_Exercise requirements_
Your reply should consist solely of the number of lines in the data that contain "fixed".
• • •
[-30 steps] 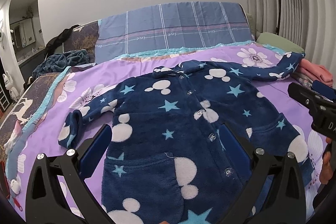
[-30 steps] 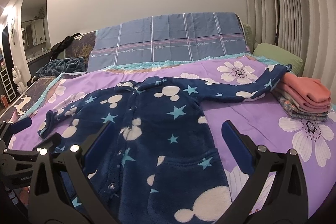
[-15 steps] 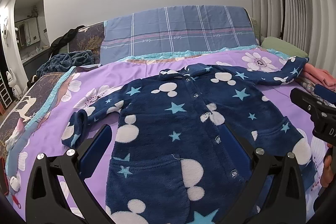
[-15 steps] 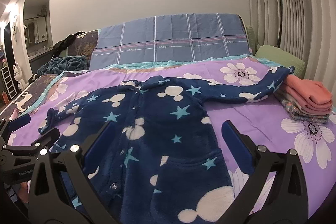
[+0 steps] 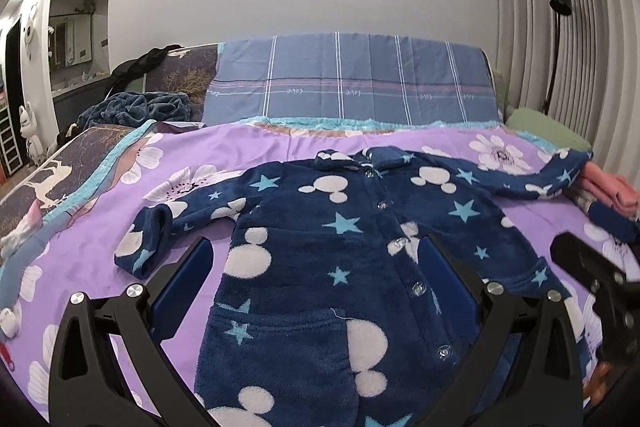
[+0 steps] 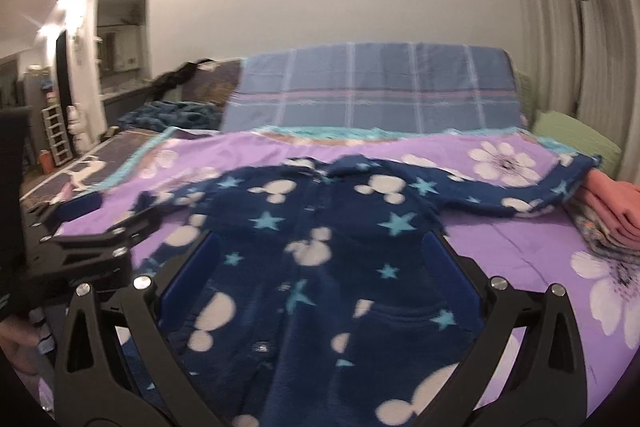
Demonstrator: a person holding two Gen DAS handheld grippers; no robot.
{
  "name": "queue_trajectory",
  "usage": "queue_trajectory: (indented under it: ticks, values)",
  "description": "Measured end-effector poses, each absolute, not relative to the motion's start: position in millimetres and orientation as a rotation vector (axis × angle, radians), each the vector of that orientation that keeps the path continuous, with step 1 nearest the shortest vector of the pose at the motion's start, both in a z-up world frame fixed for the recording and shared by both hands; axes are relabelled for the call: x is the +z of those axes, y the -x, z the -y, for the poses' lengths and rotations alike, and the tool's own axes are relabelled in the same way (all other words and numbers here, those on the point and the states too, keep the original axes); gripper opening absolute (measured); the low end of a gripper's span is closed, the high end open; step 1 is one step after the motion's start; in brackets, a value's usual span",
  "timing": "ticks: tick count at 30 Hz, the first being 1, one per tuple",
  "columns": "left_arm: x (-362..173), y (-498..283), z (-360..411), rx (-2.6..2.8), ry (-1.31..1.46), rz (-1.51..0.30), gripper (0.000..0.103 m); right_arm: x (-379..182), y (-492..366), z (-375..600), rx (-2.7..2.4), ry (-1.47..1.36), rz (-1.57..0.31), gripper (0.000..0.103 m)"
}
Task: Fold small clothes
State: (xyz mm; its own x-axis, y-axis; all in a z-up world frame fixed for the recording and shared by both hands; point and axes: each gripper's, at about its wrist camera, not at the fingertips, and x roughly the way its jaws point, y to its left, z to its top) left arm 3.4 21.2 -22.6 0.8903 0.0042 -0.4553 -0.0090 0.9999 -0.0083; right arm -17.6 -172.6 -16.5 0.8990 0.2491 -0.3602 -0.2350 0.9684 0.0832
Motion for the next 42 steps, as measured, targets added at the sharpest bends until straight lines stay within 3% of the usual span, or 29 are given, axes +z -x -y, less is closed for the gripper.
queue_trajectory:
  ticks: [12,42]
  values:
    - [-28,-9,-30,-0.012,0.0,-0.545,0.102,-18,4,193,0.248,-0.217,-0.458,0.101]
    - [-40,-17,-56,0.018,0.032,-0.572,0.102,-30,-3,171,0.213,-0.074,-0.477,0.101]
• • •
_Solution to this exercise_
2